Line by line, restate the listing below without any change.

(DATASET EXTRACT)

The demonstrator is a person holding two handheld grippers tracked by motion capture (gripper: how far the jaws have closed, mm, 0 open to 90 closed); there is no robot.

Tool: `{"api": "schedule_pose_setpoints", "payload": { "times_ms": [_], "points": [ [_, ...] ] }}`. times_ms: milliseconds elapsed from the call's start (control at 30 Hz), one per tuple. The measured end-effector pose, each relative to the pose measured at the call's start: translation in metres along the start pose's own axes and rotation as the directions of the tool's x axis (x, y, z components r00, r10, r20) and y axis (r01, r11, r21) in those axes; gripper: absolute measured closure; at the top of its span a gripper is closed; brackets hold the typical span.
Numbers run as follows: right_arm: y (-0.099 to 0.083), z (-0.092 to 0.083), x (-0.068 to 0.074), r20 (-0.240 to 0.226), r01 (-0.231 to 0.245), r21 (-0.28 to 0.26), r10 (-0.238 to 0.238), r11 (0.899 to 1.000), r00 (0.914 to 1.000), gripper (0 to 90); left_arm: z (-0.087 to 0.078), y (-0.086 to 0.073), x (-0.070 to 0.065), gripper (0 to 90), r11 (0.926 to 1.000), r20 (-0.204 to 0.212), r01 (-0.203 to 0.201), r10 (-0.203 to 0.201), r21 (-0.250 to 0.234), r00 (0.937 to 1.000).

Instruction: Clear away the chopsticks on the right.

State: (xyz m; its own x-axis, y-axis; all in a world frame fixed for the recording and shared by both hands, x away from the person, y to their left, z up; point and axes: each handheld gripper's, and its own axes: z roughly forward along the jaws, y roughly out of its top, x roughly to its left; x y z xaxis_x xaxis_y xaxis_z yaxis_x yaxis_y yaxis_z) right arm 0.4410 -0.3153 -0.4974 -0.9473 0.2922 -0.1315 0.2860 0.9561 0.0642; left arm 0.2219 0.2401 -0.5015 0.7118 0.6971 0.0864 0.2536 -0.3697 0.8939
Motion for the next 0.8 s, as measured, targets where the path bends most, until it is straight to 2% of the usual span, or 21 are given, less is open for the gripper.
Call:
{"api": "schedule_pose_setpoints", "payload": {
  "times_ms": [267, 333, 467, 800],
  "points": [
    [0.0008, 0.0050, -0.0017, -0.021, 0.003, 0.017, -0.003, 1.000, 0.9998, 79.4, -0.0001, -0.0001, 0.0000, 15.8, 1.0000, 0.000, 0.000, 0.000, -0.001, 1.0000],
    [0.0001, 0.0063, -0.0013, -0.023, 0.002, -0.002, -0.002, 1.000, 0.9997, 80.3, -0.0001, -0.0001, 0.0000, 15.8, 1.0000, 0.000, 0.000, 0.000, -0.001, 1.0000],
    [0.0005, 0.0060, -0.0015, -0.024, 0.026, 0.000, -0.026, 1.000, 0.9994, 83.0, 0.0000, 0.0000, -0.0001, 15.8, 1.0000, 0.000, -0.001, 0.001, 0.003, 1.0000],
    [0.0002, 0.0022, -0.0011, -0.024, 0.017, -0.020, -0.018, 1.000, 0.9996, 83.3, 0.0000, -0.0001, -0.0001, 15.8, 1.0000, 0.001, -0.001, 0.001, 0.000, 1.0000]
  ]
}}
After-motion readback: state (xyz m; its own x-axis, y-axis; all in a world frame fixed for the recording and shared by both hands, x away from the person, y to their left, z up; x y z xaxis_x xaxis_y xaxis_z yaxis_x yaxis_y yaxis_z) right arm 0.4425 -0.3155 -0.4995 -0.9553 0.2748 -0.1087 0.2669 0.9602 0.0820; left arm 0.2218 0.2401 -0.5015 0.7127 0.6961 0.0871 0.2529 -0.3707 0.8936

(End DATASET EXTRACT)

RESPONSE TO THE TASK →
The demonstrator is a person holding two handheld grippers tracked by motion capture (gripper: how far the jaws have closed, mm, 0 open to 90 closed); there is no robot.

Tool: `{"api": "schedule_pose_setpoints", "payload": { "times_ms": [_], "points": [ [_, ...] ] }}`. times_ms: milliseconds elapsed from the call's start (control at 30 Hz), one per tuple. The measured end-effector pose, each relative to the pose measured at the call's start: translation in metres along the start pose's own axes and rotation as the directions of the tool's x axis (x, y, z components r00, r10, r20) and y axis (r01, r11, r21) in those axes; gripper: absolute measured closure; at the top of its span a gripper is closed; brackets hold the typical span.
Numbers run as follows: right_arm: y (-0.099 to 0.083), z (-0.092 to 0.083), x (-0.068 to 0.074), r20 (-0.240 to 0.226), r01 (-0.231 to 0.245), r21 (-0.28 to 0.26), r10 (-0.238 to 0.238), r11 (0.899 to 1.000), r00 (0.914 to 1.000), gripper (0 to 90); left_arm: z (-0.087 to 0.078), y (-0.086 to 0.073), x (-0.070 to 0.065), gripper (0 to 90), r11 (0.926 to 1.000), r20 (-0.204 to 0.212), r01 (-0.203 to 0.201), r10 (-0.203 to 0.201), r21 (-0.250 to 0.234), r00 (0.937 to 1.000).

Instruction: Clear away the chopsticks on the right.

State: (xyz m; its own x-axis, y-axis; all in a world frame fixed for the recording and shared by both hands, x away from the person, y to their left, z up; point and axes: each handheld gripper's, and its own axes: z roughly forward along the jaws, y roughly out of its top, x roughly to its left; x y z xaxis_x xaxis_y xaxis_z yaxis_x yaxis_y yaxis_z) right arm 0.4410 -0.3153 -0.4974 -0.9473 0.2922 -0.1315 0.2860 0.9561 0.0642; left arm 0.2219 0.2401 -0.5015 0.7118 0.6971 0.0864 0.2536 -0.3697 0.8939
Motion for the next 0.8 s, as measured, targets where the path bends most, until it is straight to 2% of the usual span, or 21 are given, less is open for the gripper.
Call:
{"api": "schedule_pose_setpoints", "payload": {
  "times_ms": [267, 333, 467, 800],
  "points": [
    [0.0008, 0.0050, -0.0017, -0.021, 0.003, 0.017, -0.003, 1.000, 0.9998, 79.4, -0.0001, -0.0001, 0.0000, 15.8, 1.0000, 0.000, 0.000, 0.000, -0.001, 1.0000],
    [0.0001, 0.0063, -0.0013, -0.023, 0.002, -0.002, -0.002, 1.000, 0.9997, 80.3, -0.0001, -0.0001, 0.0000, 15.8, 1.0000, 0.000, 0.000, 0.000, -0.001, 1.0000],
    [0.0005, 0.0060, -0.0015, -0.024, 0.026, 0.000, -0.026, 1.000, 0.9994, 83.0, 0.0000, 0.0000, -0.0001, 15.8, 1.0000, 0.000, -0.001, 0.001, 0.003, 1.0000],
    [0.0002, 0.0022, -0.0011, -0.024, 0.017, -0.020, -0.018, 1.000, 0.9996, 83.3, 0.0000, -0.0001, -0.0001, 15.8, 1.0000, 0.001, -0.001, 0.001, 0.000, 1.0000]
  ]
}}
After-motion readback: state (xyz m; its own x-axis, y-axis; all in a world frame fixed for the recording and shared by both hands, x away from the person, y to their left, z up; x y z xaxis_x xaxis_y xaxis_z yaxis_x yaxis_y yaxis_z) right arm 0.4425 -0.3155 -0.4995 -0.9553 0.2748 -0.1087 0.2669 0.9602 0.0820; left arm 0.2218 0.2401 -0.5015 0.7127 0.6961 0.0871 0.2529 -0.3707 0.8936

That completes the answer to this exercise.